Synch.Live

Part 5: In Search of Lost Time

Apr 19, 2021

In search of lost time

Synchronisation in nature: a strange and magnificent phenomenon. Synchronisation in tech: a strange and debilitating nightmare. We have built 10 headsets equipped with LED lights and our goal is to trigger the lights perfectly in sync.

The real-time clock (RTC) hardware module we installed on our headsets in part 3 now comes seriously into play…

The hardware clock will help us maintain the date and time correctly for our headsets, so that they can be perfectly synchronised when they are told to start blinking at the same time. At least, in theory?

So then why are the blinking LEDs on the hats not synchronised?

Are we entering the stormy seas of distributed systems? Do we need to look into Leslie Lamport’s distributed clock synchronisation algorithm? Dive into another textbook by Tanenbaum? Or even worse, do we have to modify and recompile the Linux kernel on Raspberry Pi to make it a real-time kernel?

Thankfully not, thanks to a good system design. There will always be a central node which all headsets communicate with and could synchronise clock with, as well as one router to rule, I mean, route them all.
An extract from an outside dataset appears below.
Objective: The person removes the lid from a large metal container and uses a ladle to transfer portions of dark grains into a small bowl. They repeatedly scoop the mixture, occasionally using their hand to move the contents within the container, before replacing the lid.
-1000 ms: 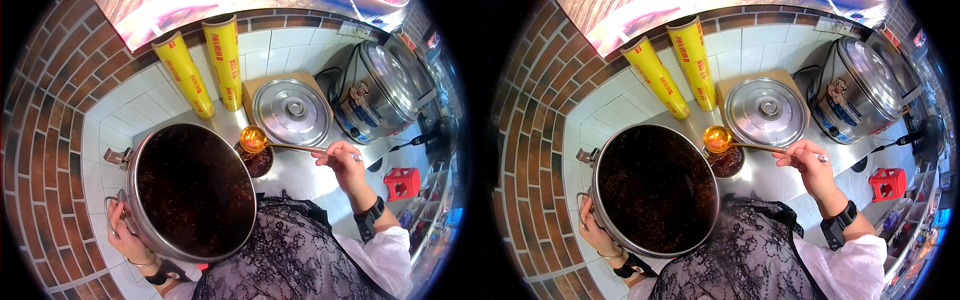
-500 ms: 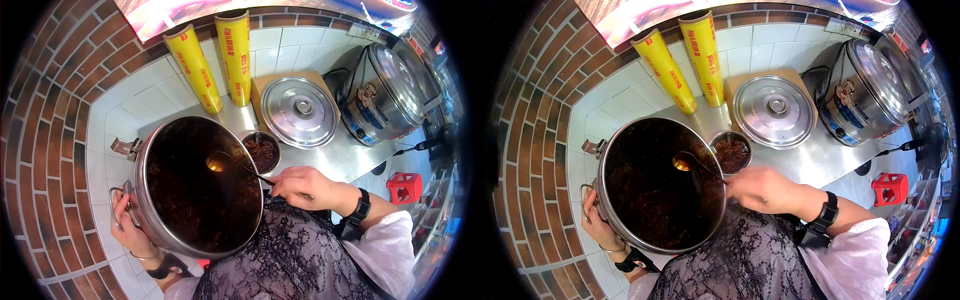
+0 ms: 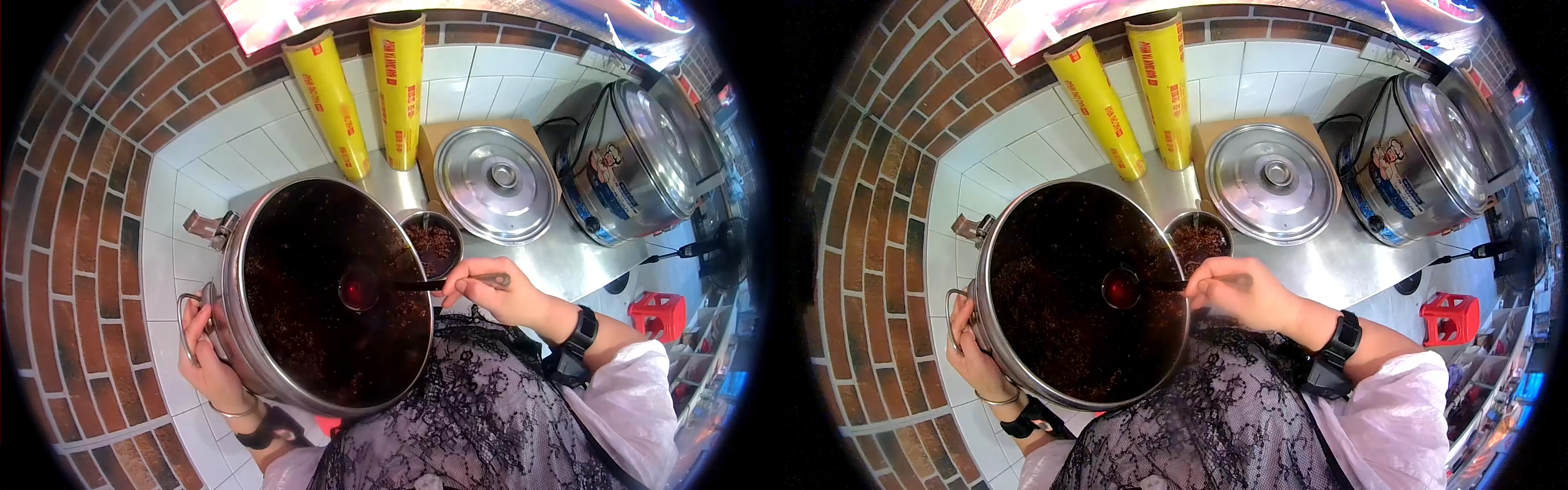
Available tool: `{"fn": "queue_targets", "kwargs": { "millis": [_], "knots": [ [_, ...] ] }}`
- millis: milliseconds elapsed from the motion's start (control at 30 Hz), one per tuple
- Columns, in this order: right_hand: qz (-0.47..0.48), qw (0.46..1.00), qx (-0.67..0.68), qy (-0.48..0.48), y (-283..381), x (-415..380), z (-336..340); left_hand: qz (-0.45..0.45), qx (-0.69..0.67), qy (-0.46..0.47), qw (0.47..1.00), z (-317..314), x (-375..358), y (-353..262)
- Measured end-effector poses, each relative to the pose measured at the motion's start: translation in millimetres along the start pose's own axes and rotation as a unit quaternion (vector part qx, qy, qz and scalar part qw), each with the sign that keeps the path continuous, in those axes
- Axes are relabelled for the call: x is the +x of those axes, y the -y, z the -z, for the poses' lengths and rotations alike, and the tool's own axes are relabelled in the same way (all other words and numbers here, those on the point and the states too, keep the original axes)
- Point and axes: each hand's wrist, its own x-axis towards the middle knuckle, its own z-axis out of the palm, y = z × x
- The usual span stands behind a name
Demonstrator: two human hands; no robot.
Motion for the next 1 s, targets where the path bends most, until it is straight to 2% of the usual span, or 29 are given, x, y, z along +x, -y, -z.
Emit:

Our system lives at the strange boundary between real-time systems and non-real time systems. We define two lights as synchronised if they blink more-or-less within the same frame in a 24fps video. This is the equivalent of a ~40ms accuracy. With a deeper understanding of how Linux handles clocks, time protocols and time daemons, it looks like synchronisation within tens-of-miliseconds could be possible in our conditions even without a real-time kernel or any highly specialised tools.

This article is part of a series describing my collaboration with Hillary Leone on Synch.Live. To summarise, Synch.Live is a game in which of groups of strangers try to solve a group challenge, without using words. We will use a specially-designed headlamp, simple rules and a just-published algorithm to create the conditions for human emergence. A discussion about emergence and the goals of the project is in a previous article.

Instructions

Build the player hat
Set up the OS on the card - instructions & code
Deploy configuration and software using Ansible - instructions & code
Configure a time server on the router (a repository of router manuals may come in useful)
Synchronise the clocks on the players using Ansible

To know more about how everything works, all the tools we’ve tried, and how we configured the time server on the router, then continue reading. Otherwise, for a quick setup, see the README files in the code repository.

A tale of two clocks

As our headsets run Raspberry Pi OS, a Linux distribution, the first step is to get familiar with how timekeeping works on Linux.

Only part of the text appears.